(Beginning of RECORDED DATA)

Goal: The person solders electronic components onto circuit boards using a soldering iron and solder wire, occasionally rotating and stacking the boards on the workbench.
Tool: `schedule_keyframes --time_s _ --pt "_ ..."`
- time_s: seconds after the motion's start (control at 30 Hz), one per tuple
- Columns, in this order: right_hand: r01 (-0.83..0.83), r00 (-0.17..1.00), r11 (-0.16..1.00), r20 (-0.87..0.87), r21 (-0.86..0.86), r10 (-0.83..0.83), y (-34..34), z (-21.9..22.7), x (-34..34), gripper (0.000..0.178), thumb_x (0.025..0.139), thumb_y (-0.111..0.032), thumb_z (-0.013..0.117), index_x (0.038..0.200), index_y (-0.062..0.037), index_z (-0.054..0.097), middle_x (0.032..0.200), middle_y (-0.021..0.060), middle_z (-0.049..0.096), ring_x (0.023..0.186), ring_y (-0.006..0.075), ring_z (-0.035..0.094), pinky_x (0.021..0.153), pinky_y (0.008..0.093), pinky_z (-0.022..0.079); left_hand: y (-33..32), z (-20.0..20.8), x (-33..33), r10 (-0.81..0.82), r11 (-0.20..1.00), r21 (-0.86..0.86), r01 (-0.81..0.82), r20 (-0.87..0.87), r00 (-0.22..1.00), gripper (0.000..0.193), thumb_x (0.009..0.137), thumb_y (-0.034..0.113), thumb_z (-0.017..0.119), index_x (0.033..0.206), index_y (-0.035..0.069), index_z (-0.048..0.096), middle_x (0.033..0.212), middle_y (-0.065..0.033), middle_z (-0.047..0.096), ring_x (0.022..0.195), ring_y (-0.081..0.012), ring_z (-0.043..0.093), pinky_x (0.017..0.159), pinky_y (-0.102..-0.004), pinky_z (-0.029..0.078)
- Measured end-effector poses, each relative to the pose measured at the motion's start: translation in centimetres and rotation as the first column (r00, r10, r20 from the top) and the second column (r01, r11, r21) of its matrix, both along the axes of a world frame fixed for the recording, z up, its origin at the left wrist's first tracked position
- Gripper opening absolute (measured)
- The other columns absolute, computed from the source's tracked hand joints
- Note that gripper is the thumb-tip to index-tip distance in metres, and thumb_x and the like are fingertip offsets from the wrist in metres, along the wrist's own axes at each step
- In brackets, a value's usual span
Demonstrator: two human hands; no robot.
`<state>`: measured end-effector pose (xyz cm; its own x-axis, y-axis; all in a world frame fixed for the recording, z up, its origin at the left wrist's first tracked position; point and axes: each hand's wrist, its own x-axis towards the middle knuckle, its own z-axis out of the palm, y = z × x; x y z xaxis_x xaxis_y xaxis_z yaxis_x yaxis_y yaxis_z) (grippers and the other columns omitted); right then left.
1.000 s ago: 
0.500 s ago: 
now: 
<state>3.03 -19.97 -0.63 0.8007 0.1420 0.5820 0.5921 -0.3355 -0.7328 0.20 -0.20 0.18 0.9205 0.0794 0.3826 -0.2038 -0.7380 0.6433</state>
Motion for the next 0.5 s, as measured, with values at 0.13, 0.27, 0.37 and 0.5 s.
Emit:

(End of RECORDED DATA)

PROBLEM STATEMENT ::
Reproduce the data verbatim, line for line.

PROBLEM SOLUTION ::
Goal: The person solders electronic components onto circuit boards using a soldering iron and solder wire, occasionally rotating and stacking the boards on the workbench.
Tool: `schedule_keyframes --time_s _ --pt "_ ..."`
- time_s: seconds after the motion's start (control at 30 Hz), one per tuple
- Columns, in this order: right_hand: r01 (-0.83..0.83), r00 (-0.17..1.00), r11 (-0.16..1.00), r20 (-0.87..0.87), r21 (-0.86..0.86), r10 (-0.83..0.83), y (-34..34), z (-21.9..22.7), x (-34..34), gripper (0.000..0.178), thumb_x (0.025..0.139), thumb_y (-0.111..0.032), thumb_z (-0.013..0.117), index_x (0.038..0.200), index_y (-0.062..0.037), index_z (-0.054..0.097), middle_x (0.032..0.200), middle_y (-0.021..0.060), middle_z (-0.049..0.096), ring_x (0.023..0.186), ring_y (-0.006..0.075), ring_z (-0.035..0.094), pinky_x (0.021..0.153), pinky_y (0.008..0.093), pinky_z (-0.022..0.079); left_hand: y (-33..32), z (-20.0..20.8), x (-33..33), r10 (-0.81..0.82), r11 (-0.20..1.00), r21 (-0.86..0.86), r01 (-0.81..0.82), r20 (-0.87..0.87), r00 (-0.22..1.00), gripper (0.000..0.193), thumb_x (0.009..0.137), thumb_y (-0.034..0.113), thumb_z (-0.017..0.119), index_x (0.033..0.206), index_y (-0.035..0.069), index_z (-0.048..0.096), middle_x (0.033..0.212), middle_y (-0.065..0.033), middle_z (-0.047..0.096), ring_x (0.022..0.195), ring_y (-0.081..0.012), ring_z (-0.043..0.093), pinky_x (0.017..0.159), pinky_y (-0.102..-0.004), pinky_z (-0.029..0.078)
- Measured end-effector poses, each relative to the pose measured at the motion's start: translation in centimetres and rotation as the first column (r00, r10, r20 from the top) and the second column (r01, r11, r21) of its matrix, both along the axes of a world frame fixed for the recording, z up, its origin at the left wrist's first tracked position
- Gripper opening absolute (measured)
- The other columns absolute, computed from the source's tracked hand joints
- Note that gripper is the thumb-tip to index-tip distance in metres, and thumb_x and the like are fingertip offsets from the wrist in metres, along the wrist's own axes at each step
- In brackets, a value's usual span
Demonstrator: two human hands; no robot.
`<state>`: measured end-effector pose (xyz cm; its own x-axis, y-axis; all in a world frame fixed for the recording, z up, its origin at the left wrist's first tracked position; point and axes: each hand's wrist, its own x-axis towards the middle knuckle, its own z-axis out of the palm, y = z × x; x y z xaxis_x xaxis_y xaxis_z yaxis_x yaxis_y yaxis_z) (grippers and the other columns omitted); right then left.
1.000 s ago: 
0.500 s ago: 
now: 
<state>3.03 -19.97 -0.63 0.8007 0.1420 0.5820 0.5921 -0.3355 -0.7328 0.20 -0.20 0.18 0.9205 0.0794 0.3826 -0.2038 -0.7380 0.6433</state>
Motion for the next 0.5 s, as measured, with values at 0.13, 0.27, 0.37 and 0.5 s.
Emit:

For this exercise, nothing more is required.